The reduction in exports is not because of any operational issues at the terminal but, rather, is a reflection of weaker global demand, said CEO Alan Waller. “Whatever has been railed has been shipped. [The reason for lower exports] is global demand; it's market dynamics,” he said.
Xavier Prévost, senior coal analyst at XMP Consulting, said the weaker demand was because South African coal index prices had been marginally higher than those of other coal producing countries such as Colombia and Australia in 2018.
The Richard’s Bay terminal, which is owned by 14 major coal-mining companies, is one of the largest such facilities in the world and has an export capacity of 91-million tonnes. Coal exports are a significant foreign-currency earner for SA.
Nearly 82% of the coal leaving RBCT was delivered to Asia in 2018, with India being the largest market. Africa received 8% of the export coal and Europe procured 10.1%.

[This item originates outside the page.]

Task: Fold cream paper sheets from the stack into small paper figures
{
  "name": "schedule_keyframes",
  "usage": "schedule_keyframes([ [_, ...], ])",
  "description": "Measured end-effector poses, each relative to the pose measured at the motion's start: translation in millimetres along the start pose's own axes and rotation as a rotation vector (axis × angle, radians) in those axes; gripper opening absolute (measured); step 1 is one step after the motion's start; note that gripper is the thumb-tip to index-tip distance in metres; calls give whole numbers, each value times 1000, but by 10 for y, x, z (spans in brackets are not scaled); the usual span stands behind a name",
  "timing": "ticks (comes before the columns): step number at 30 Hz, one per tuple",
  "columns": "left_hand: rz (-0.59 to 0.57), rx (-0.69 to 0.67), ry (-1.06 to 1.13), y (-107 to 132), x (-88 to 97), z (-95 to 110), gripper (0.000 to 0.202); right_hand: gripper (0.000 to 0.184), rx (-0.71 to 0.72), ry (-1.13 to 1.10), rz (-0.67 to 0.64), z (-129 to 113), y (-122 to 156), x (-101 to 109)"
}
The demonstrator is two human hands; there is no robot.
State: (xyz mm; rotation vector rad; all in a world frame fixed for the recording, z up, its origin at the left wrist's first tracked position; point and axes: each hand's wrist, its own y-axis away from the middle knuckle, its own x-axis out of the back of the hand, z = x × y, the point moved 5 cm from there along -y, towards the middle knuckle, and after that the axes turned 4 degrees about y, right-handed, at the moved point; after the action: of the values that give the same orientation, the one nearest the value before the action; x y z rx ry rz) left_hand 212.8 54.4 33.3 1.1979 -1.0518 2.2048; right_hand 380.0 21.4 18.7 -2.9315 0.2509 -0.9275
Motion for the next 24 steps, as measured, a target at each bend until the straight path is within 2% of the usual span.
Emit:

While the global demand is out of its control, RCBT has been hard at work to increase efficiencies. In December, the terminal achieved an export record of 8.12-million tonnes, in spite of a derailment of 51 wagons on the Transnet coal line on December 21.
Changing weather patterns also caused port closures for 36 days. Although it’s an improvement on the 38 days lost 2017, RBCT chair Nosipho Siwisa-Damasane said it showed that weather conditions were a challenge that appeared set to stay.
The past few years have seen abnormal winds and rains causing swells that make it difficult to bring vessels into the terminal.
“It seems to be a global issue. Terminals are losing days to weather,” Siwisa-Damasane said. “It’s probably going to be a new norm.”
RBCT also has a four-million tonne allocation for junior coal miners under its Quattro scheme but only 2.5-million tonnes, or 60%, were utilised in 2018. This is, however, an improvement on the 2-million tonnes exported by junior miners in 2017.
Jabu Mdaki, GM of operations at RBCT, said the scheme was undersubscribed and only 13 junior miners were actively using the allocation. He said new applicants were being assessed.